(AIM OF THE TASK): Once you reach the line containing "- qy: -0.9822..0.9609", reproduce it and every later line exactly, through the end of the data.
= Beginning of Section =
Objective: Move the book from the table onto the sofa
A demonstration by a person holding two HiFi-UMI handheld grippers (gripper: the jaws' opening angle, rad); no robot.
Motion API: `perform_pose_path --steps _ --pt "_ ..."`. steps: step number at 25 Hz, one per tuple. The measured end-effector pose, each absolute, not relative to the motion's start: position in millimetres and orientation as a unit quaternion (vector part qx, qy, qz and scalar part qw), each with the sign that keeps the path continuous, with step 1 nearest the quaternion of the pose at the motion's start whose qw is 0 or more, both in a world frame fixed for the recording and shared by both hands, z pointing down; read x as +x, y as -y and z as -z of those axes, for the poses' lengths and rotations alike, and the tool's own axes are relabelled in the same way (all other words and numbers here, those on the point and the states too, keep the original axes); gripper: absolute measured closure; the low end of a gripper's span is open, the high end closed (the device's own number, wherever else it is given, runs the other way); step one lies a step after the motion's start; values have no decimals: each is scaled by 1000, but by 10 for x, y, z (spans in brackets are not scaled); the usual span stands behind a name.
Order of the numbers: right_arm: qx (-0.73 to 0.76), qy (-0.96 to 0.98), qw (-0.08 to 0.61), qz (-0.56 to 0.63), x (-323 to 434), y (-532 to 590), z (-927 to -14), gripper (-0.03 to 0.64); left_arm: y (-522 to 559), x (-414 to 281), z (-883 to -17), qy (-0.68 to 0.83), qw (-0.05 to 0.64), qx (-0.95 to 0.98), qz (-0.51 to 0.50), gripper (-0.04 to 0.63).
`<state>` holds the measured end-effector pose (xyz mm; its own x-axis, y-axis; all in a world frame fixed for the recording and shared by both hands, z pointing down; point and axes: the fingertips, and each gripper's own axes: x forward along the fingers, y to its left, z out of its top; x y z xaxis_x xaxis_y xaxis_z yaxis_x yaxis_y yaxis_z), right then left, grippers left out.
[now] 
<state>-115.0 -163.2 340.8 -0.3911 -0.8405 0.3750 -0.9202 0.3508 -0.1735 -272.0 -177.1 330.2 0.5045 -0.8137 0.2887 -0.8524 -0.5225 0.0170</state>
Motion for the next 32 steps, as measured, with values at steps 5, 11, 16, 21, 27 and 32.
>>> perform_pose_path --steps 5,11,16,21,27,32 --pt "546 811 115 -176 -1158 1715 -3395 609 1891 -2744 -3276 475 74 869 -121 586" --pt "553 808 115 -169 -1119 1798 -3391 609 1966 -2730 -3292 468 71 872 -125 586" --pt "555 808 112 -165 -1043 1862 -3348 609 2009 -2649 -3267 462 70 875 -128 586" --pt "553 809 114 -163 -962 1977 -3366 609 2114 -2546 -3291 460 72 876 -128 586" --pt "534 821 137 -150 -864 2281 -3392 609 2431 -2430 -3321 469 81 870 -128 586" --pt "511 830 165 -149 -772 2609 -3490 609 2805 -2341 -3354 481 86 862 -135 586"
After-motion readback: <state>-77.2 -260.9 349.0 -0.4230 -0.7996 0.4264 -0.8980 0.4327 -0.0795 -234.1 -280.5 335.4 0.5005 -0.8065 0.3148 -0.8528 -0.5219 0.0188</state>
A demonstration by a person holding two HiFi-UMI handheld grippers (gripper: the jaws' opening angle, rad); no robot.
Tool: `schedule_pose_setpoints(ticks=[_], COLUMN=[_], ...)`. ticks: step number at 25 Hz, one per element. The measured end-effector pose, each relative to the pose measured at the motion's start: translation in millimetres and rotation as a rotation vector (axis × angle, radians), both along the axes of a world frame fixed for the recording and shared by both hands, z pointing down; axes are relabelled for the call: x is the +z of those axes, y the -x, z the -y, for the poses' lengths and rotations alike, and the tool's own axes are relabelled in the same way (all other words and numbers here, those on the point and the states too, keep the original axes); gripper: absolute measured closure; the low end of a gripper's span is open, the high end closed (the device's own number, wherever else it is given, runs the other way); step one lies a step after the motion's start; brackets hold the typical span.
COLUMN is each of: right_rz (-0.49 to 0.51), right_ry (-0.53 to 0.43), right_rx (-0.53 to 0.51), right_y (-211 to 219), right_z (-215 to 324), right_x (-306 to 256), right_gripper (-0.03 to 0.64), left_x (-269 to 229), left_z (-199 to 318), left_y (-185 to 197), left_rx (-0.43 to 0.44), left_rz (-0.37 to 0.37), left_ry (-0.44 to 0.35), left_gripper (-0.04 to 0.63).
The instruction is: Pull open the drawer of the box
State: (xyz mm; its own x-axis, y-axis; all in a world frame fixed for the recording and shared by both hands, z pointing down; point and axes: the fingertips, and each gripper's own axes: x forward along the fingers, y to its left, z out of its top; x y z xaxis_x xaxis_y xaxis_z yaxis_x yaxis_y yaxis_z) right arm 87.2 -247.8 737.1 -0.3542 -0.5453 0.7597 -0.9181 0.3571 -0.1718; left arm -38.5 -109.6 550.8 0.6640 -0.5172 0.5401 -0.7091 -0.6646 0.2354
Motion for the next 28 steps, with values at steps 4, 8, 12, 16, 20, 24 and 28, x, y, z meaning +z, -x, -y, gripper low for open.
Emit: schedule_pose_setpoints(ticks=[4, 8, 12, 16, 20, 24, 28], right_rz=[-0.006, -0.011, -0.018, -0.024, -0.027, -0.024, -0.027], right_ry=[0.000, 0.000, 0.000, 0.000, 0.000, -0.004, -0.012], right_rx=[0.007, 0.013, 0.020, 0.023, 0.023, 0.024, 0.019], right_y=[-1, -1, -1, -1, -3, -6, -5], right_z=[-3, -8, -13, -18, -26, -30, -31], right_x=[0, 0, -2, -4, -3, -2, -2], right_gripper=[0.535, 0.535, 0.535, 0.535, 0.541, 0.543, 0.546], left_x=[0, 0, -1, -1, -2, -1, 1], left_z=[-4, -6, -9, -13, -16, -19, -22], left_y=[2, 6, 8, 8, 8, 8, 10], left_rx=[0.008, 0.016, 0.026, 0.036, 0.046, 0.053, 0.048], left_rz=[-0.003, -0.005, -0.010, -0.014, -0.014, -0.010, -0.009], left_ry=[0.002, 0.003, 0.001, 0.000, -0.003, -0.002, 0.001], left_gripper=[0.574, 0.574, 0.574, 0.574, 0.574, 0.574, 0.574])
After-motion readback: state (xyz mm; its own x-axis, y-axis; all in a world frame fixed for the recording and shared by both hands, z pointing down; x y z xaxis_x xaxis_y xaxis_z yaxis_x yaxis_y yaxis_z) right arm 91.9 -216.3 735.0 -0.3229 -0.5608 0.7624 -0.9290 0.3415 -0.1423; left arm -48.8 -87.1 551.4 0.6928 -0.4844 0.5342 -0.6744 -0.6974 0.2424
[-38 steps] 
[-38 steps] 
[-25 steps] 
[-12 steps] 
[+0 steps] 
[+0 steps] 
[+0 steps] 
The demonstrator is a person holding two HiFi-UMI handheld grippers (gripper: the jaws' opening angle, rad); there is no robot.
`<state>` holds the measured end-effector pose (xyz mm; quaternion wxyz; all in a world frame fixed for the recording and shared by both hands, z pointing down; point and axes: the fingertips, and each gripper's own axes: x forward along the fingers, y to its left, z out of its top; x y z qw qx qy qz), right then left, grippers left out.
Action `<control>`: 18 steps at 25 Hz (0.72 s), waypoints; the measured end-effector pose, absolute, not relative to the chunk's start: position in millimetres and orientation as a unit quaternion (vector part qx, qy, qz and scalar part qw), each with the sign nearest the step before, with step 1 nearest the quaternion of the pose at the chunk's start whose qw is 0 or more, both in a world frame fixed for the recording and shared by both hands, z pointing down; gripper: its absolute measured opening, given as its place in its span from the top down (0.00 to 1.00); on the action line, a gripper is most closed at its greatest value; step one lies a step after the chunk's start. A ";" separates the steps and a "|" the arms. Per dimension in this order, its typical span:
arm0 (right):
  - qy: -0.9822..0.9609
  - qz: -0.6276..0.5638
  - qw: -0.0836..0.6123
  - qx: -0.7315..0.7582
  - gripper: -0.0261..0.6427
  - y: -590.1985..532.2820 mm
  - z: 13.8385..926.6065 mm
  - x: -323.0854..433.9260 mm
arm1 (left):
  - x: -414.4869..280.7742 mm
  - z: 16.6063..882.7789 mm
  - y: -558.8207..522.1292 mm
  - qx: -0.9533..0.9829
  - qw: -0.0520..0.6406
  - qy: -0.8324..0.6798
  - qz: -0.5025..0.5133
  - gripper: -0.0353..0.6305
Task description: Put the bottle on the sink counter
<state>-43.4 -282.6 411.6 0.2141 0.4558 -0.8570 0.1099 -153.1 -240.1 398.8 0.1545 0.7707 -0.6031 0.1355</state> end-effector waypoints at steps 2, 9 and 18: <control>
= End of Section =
(EXERCISE OUTPUT):
  - qy: -0.9822..0.9609
  - qz: -0.6276..0.5638
  - qw: -0.0836..0.6123
  - qx: -0.7315..0.7582
  - gripper: -0.0261..0.6427
  - y: -590.1985..532.2820 mm
  - z: 13.8385..926.6065 mm
  - x: -323.0854..433.9260 mm
arm1 (left):
  - x: -414.4869..280.7742 mm
  - z: 16.6063..882.7789 mm
  - y: -558.8207..522.1292 mm
  - qx: -0.9533..0.9829
  - qw: -0.0520..0.6406
  - qy: -0.8324..0.6798
  - qz: -0.5025..0.5133
  - gripper: -0.0353..0.6305
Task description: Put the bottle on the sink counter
<state>-43.4 -282.6 411.6 0.2141 0.4558 -0.8570 0.1099 -153.1 -240.1 398.8 0.1545 0.7707 -0.6031 0.1355</state> end-effector waypoints at steps 2, 9 and 18: <control>

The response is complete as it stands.